Your response must be made up of each line in the data below that contains the string "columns".

*SUPPLIED MATERIAL*
+--

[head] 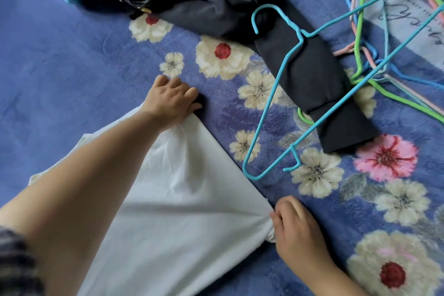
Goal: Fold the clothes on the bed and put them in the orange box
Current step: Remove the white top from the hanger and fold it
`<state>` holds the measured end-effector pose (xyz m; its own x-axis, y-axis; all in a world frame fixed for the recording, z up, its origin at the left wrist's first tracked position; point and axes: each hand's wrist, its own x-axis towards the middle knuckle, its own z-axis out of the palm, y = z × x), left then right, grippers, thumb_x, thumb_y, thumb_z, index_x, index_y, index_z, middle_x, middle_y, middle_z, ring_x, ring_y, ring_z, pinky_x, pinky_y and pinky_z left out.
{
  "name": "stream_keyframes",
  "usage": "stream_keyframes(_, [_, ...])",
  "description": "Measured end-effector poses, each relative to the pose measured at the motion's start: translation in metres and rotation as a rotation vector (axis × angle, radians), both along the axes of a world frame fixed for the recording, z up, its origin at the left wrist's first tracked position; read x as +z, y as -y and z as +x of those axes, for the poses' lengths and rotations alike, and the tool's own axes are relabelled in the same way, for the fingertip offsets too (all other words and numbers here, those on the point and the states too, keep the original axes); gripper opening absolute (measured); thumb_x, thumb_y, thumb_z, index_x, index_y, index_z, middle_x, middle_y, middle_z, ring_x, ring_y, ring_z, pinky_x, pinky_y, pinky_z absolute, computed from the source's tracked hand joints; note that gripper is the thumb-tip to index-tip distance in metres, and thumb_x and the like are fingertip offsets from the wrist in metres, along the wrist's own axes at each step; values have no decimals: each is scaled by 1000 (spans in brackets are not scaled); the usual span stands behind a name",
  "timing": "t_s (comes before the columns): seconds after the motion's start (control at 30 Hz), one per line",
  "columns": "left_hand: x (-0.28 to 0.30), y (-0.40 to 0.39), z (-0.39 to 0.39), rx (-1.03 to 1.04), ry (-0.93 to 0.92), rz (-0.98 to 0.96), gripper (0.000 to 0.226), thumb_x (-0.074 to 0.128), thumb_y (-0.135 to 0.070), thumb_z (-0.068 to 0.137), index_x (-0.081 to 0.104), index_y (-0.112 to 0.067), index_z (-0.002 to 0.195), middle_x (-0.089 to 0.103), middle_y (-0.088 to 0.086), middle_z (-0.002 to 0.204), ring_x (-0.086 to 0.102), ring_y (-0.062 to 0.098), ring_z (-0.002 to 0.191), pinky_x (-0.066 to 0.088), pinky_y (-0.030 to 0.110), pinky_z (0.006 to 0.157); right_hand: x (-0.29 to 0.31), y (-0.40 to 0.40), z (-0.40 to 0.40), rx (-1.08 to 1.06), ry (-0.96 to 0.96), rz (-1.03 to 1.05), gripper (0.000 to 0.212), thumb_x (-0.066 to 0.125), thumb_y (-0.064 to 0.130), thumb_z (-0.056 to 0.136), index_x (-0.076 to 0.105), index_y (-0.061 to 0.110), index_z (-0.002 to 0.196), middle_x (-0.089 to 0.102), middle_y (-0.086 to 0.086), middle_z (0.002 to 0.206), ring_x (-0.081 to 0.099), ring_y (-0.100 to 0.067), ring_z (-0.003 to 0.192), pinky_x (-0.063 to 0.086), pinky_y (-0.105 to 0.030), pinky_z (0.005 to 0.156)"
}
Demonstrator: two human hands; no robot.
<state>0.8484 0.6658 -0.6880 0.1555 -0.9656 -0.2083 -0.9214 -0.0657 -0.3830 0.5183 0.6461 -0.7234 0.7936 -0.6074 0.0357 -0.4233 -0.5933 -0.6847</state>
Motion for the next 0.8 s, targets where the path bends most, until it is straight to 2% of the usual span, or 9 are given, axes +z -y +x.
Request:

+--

*SOLUTION*
  "timing": "t_s (comes before the columns): seconds after the motion's start (control at 30 Hz), one per line",
  "columns": "left_hand: x (-0.28 to 0.30), y (-0.40 to 0.39), z (-0.39 to 0.39), rx (-1.03 to 1.04), ry (-0.93 to 0.92), rz (-0.98 to 0.96), gripper (0.000 to 0.226), thumb_x (-0.074 to 0.128), thumb_y (-0.135 to 0.070), thumb_z (-0.068 to 0.137), index_x (-0.081 to 0.104), index_y (-0.112 to 0.067), index_z (-0.002 to 0.195), middle_x (-0.089 to 0.103), middle_y (-0.088 to 0.086), middle_z (-0.002 to 0.204), ring_x (-0.086 to 0.102), ring_y (-0.062 to 0.098), ring_z (-0.002 to 0.191), pinky_x (-0.066 to 0.088), pinky_y (-0.030 to 0.110), pinky_z (0.006 to 0.157); right_hand: x (-0.29 to 0.31), y (-0.40 to 0.40), z (-0.40 to 0.40), rx (-1.08 to 1.06), ry (-0.96 to 0.96), rz (-1.03 to 1.05), gripper (0.000 to 0.212), thumb_x (-0.066 to 0.125), thumb_y (-0.064 to 0.130), thumb_z (-0.056 to 0.136), index_x (-0.076 to 0.105), index_y (-0.061 to 0.110), index_z (-0.002 to 0.196), middle_x (-0.089 to 0.102), middle_y (-0.086 to 0.086), middle_z (0.002 to 0.206), ring_x (-0.081 to 0.099), ring_y (-0.100 to 0.067), ring_z (-0.003 to 0.192), pinky_x (-0.063 to 0.086), pinky_y (-0.105 to 0.030), pinky_z (0.005 to 0.156)"

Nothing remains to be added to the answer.